*Your goal:* Each line below containing the word "welcome" needs to be shown.

*Records from a dataset:*
== Segment start ==

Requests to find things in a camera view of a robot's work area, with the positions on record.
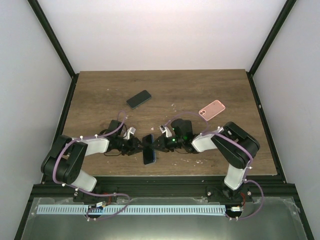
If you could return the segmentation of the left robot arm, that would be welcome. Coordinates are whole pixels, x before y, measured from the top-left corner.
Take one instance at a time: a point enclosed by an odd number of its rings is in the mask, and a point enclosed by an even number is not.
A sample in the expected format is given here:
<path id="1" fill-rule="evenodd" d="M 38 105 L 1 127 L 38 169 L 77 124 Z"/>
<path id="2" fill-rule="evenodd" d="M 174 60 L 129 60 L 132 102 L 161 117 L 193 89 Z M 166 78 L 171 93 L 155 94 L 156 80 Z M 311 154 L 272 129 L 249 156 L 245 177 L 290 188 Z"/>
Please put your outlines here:
<path id="1" fill-rule="evenodd" d="M 123 122 L 112 120 L 107 129 L 94 136 L 72 138 L 60 135 L 42 162 L 41 172 L 61 185 L 84 190 L 89 201 L 97 202 L 102 189 L 97 179 L 82 170 L 85 157 L 117 150 L 122 156 L 143 151 L 143 143 L 134 136 L 136 129 Z"/>

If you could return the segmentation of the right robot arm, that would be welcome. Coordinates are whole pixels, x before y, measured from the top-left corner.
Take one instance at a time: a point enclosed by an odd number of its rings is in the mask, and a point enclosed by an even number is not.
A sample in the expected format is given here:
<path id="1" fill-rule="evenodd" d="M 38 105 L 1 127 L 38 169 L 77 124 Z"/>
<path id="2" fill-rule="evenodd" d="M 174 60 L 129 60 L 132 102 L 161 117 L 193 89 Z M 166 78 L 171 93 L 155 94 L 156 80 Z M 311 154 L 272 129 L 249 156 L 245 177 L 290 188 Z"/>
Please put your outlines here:
<path id="1" fill-rule="evenodd" d="M 199 154 L 209 150 L 219 150 L 228 162 L 227 174 L 221 191 L 229 202 L 240 196 L 240 189 L 247 179 L 247 171 L 260 150 L 259 142 L 230 121 L 217 130 L 194 133 L 190 120 L 175 119 L 170 124 L 160 126 L 161 135 L 155 140 L 145 140 L 144 144 L 152 151 L 173 152 L 183 149 L 188 154 Z"/>

== Segment end ==

*Written solution:*
If you could return the segmentation of the left robot arm, that would be welcome. Coordinates are whole pixels, x before y, measured from the top-left corner.
If you could return the segmentation of the right robot arm, that would be welcome. Coordinates are whole pixels, x before y, measured from the top-left corner.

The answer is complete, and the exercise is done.